Published by Indigo Dreams, 2011.
The Thousand Natural Shocks is the fourth collection from multi-award winning poet and playwright Char March. It has already won The Purple Patch Award and The PoetryKit Award.
Her poems have enormous strength and force, her wordplay is intelligent; she often surprises by finishing with a wry twist.
In I never forget my toothbrush, for example, the poem begins:
“She squeezes the tube/but I do the rest myself”
and ends
“I champ and froth, and imagine myself rising/over the last fence at the Grand National/ahead by three lengths/and no need for a bloody jockey.”

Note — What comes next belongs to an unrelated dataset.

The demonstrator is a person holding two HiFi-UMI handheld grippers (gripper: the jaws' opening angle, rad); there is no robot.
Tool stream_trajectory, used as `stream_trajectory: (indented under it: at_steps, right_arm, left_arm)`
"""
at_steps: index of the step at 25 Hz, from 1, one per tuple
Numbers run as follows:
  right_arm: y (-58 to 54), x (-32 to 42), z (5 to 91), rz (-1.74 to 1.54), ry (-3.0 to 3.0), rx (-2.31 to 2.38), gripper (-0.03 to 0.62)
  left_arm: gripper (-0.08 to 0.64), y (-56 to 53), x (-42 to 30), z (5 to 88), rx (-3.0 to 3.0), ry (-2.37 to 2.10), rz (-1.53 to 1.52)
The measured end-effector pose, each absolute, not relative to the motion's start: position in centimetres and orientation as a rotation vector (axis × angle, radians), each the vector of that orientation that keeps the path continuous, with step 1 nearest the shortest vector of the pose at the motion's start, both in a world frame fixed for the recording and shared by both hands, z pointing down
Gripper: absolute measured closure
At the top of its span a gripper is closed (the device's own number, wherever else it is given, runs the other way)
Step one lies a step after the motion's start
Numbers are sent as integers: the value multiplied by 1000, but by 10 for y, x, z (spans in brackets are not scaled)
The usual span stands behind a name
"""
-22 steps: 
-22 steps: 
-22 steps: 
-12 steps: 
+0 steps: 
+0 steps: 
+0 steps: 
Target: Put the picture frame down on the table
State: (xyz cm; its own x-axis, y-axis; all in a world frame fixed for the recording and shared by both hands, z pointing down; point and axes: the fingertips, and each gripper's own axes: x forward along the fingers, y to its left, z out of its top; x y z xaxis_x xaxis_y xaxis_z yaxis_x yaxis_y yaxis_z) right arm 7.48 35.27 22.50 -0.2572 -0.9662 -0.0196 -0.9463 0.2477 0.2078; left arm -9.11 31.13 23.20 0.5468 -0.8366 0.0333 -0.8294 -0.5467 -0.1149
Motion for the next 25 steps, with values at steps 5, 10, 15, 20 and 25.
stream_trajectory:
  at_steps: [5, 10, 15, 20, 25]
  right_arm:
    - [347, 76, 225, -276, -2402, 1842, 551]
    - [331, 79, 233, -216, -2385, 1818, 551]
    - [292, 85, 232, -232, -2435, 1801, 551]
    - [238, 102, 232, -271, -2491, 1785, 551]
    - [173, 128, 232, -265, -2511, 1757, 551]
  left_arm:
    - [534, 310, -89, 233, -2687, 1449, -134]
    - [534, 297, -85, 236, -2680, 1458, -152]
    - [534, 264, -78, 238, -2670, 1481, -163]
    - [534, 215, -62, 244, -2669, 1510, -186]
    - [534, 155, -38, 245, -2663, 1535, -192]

I found a number of the poems in this collection quite astonishing and at the same time tender. March’s opening poem Another box of nipples arrived today tells of a woman in “the bloat of chemo”, but the poet doesn’t see “hacked-at womanhood,/that you’ve sobbed salt-herring barrels for”; she sees the woman who’s mending pullovers as “Darning her way to normality”. It reminds me of Clare Best at her finest (her poem Stitch was in TNW Autumn issue).
It is quite startling then to discover within the collection not just Oor Wullie, The Broons and Rab C Nesbitt in the poem 97 ways to be Scots but also illegal aliens with two IMAX ticket stubs and a Postman Pat hummer.
It’s a first rate collection that gets under your skin, makes it prickle as the hairs stand on end. My favourite lines are from Learning the ropes:
“Today I sit huddled/and sobbing/on the hearth rug in/The Quiet Room”… “Last week I caught myself rocking/backwards and forwards/in my chair,/moaning/ – just like a real nutter.”